Twitter is made up of steady streams of in-between moments—the “little” times like car trips and slow escalator rides and waiting in line that connect together the supposedly “big” life events. The connector times are the perfect time to dash off a tweet or two. This rushing river of brevities is always “in the middle”, which is to say, you can’t see the beginning or the end by looking at it-it’s like a play that you’re always logging in to media res. This is part of why it is so difficult to explain Twitter to someone who hasn’t used it. As the philosophers Deleuze and Guatarri pointed out in their prophetic late 20th Century Masterpiece A Thousand Plateaus, “It’s not easy to see things in the middle.” They go on to explain:
The middle is by no means an average; on the contrary, it is where things pick up speed. Between things does not designate a localizable relation going from one thing to the other and back again, but a perpendicular direction, a transversal movement that sweeps one and the other way, a stream without beginning or end that undermines its banks and picks up speed in the middle. —TP 28
The uninterrupted FLOW(s) of Twitter form a “collective assemblage of enunciation” and an “assemblage of desire, one inside the other and both plugged into an immense outside” (TP 26) D&G preferred the word assemblage to describe A Thousand Plateaus instead of “book” which implied a false unity of the book as an image of the world. To them bound books represented old-fashioned closed-off, linear thought. An assemblage was an enity that bridged the gap between nomadic writing and the writing of the state. D&G would have been excited about open platforms like Twitter and Tumblr—the way the individual tweets are created with the awareness of the openings between them—they are collected together on a single feed but not closed off to being joined, borrowed from or added to—they’re ready to be mashed up and to go viral, like the best blog posts. Their immediate NOWness fufills the criteria that D&G layed out for the “ideal book”:
The ideal for a book would be to lay everything out on a plane of exteriority of this kind, on a single page, the same sheet: lived events, historical determinations, concepts, individuals, groups, social formations. Kleist invented a writing of this type, a broken chain of affects and variable speeds, with accelerations and transformations, always in a relation with the outside.

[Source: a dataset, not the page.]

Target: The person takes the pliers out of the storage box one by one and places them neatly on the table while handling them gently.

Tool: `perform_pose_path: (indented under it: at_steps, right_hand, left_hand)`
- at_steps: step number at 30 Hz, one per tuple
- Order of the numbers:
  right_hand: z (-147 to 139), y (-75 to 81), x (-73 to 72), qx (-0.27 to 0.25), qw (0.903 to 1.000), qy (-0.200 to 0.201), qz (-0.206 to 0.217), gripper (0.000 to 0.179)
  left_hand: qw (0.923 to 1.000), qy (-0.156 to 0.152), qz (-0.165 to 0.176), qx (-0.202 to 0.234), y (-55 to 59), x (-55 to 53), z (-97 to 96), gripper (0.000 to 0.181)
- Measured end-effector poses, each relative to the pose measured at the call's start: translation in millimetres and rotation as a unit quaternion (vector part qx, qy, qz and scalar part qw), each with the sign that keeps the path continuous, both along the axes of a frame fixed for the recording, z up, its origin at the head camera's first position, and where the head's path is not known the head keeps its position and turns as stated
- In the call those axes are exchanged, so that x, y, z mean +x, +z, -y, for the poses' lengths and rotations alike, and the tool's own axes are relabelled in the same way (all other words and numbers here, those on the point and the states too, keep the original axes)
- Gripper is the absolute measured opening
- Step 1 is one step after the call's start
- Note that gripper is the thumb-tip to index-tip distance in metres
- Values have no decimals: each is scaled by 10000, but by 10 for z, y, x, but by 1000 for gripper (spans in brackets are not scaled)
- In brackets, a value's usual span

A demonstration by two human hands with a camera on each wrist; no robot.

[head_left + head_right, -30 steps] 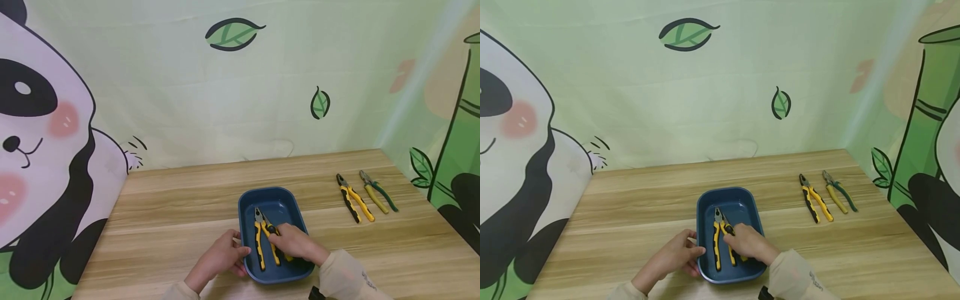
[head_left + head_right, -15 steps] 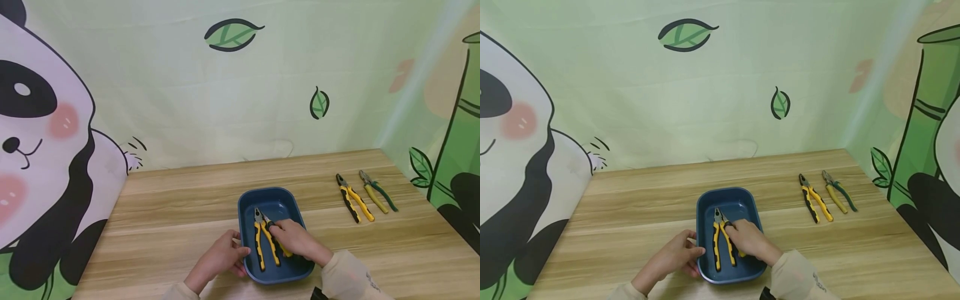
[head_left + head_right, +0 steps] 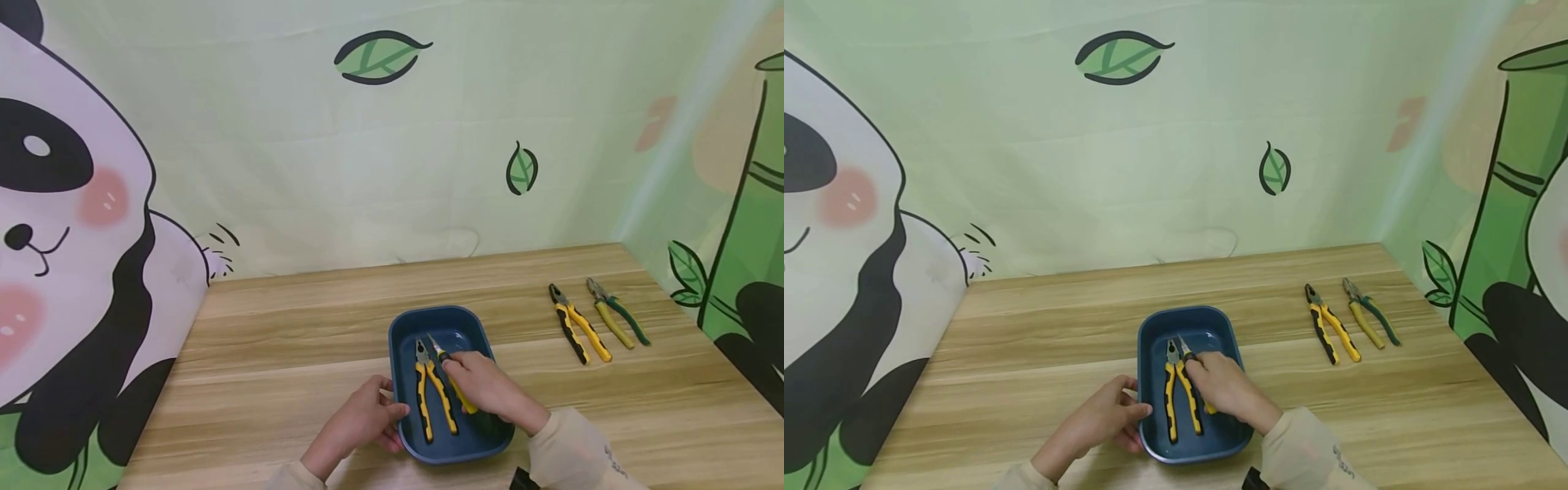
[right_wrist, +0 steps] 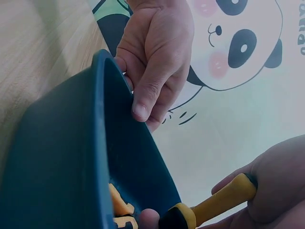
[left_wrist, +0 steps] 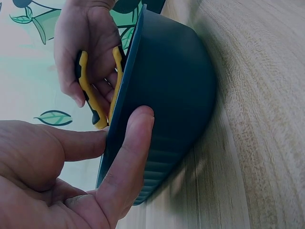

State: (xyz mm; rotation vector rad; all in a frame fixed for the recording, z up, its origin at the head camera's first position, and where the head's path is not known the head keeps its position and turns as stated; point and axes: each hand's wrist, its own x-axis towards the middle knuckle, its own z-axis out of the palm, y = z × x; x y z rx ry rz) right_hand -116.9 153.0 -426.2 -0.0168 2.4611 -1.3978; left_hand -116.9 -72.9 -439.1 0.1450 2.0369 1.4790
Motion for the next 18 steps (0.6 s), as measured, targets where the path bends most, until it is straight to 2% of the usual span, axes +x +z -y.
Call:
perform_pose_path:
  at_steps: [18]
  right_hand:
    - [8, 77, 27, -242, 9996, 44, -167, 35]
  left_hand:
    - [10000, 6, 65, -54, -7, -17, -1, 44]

Open rings. His texts, therefore, are opposed in every way to the classical or romantic book constituted by the interiority of a substance or subject. —TP 10
The creation of “open rings” is what social media is all about. Had the technology been available, I wonder if D&G would have tweeted A Thousand Plateaus instead of published it as a book? Or maybe they would have started a Tumblr blog instead—perhaps in the same spirit that I started this one—treating it like a rock n’ roll rhizome—a place in which to fit everything that doesn’t fit.